## Your objective
Please work out how many lines in the data below contain "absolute", and reply with that number alone.

+ + + + +

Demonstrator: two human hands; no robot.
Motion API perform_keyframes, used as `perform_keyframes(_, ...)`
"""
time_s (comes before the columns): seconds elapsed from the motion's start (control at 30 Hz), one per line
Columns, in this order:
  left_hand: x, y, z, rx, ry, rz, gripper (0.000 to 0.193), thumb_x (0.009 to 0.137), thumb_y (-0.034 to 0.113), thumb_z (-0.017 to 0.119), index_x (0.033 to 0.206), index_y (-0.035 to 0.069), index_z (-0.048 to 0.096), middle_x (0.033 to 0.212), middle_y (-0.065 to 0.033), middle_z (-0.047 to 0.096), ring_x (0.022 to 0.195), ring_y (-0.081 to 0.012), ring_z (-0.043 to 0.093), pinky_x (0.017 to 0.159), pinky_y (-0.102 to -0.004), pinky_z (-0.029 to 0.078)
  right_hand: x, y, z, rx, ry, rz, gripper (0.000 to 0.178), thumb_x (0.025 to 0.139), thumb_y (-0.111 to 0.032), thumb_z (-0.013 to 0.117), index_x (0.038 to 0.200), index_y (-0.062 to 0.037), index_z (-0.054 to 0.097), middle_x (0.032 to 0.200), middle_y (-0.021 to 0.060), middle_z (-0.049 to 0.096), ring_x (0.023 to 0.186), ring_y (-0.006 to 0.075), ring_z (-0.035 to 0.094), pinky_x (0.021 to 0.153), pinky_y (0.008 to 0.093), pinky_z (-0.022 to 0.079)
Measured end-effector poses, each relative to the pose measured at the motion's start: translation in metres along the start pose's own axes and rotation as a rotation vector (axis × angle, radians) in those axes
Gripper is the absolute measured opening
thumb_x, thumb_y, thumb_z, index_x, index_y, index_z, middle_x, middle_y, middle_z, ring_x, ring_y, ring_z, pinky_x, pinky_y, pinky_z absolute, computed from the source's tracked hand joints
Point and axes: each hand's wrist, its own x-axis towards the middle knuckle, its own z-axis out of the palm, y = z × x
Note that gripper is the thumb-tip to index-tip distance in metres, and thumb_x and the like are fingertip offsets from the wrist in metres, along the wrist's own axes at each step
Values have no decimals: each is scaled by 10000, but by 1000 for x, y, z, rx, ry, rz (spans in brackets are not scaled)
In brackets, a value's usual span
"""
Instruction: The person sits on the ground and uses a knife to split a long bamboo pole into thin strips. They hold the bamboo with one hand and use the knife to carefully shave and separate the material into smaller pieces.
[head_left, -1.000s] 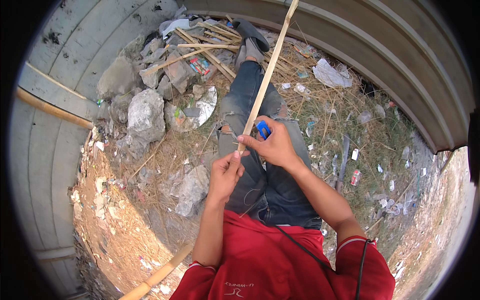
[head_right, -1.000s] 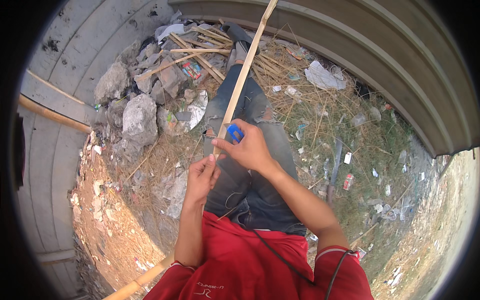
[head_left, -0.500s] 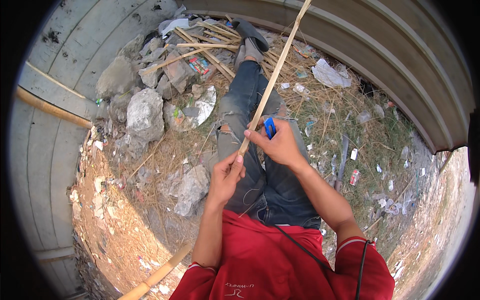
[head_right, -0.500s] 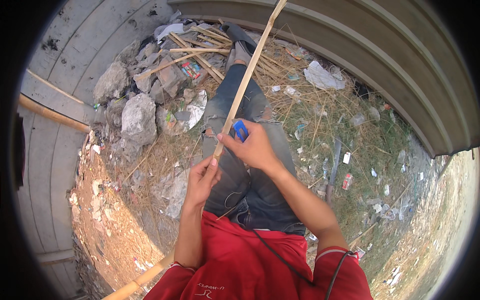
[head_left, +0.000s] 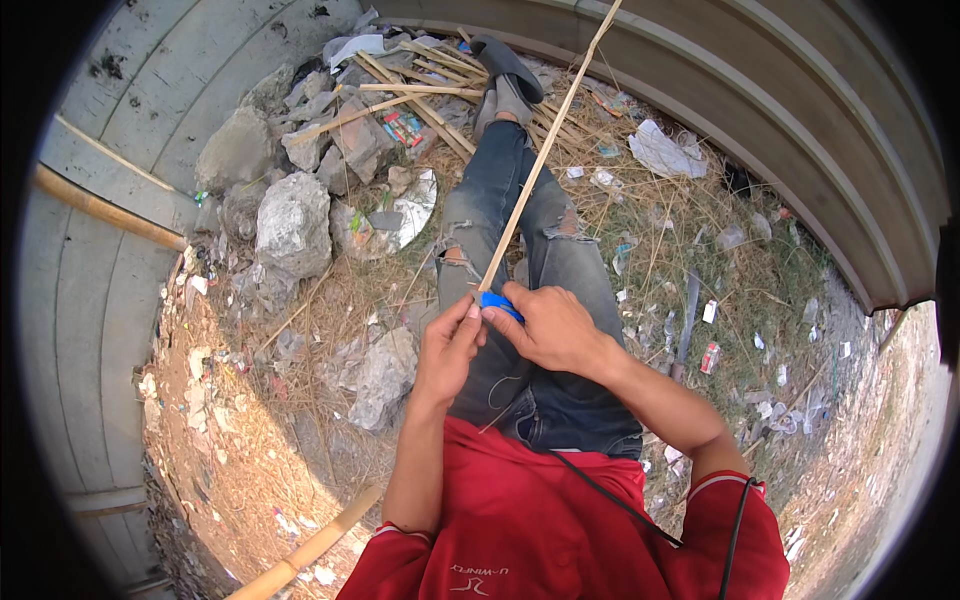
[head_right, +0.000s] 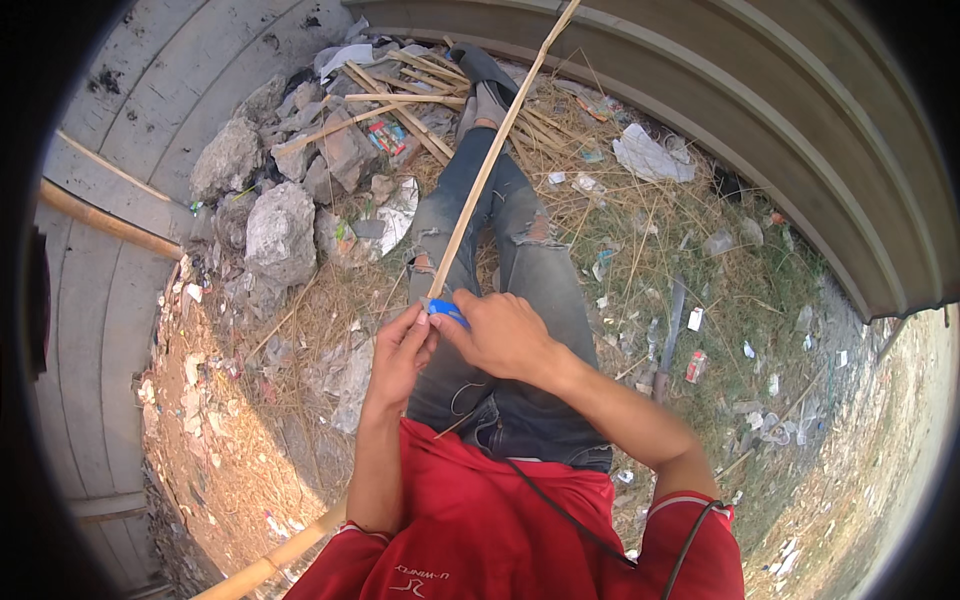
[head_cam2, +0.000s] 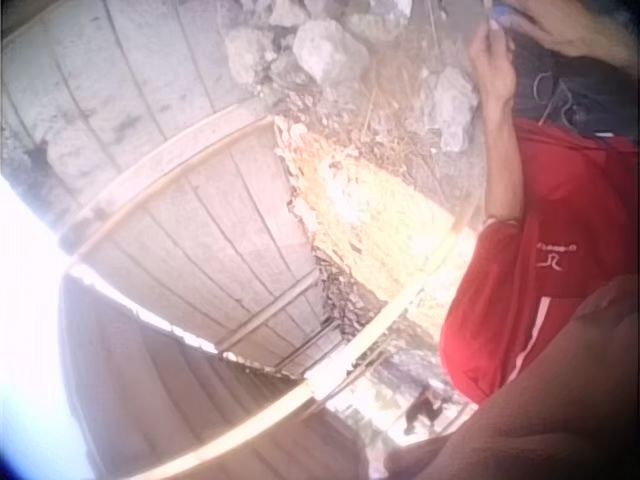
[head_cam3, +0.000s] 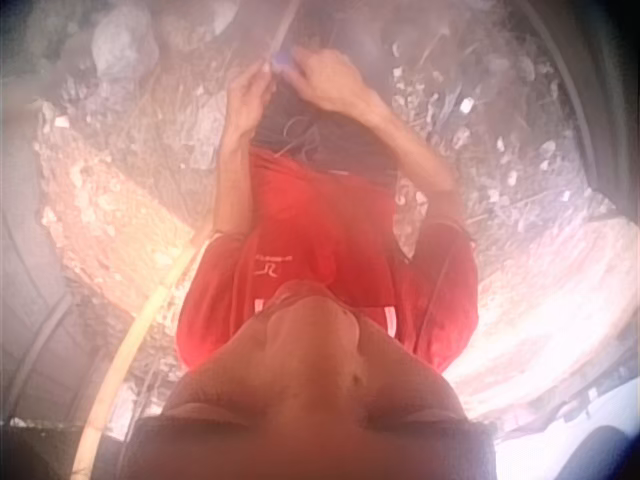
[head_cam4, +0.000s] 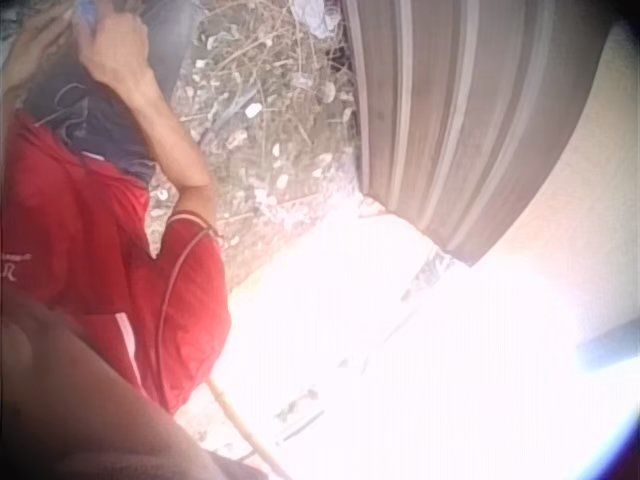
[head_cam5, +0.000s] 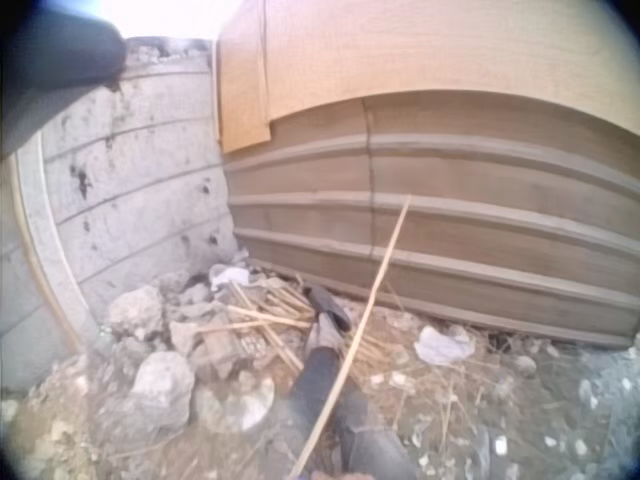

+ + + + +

## Solution for this exercise
2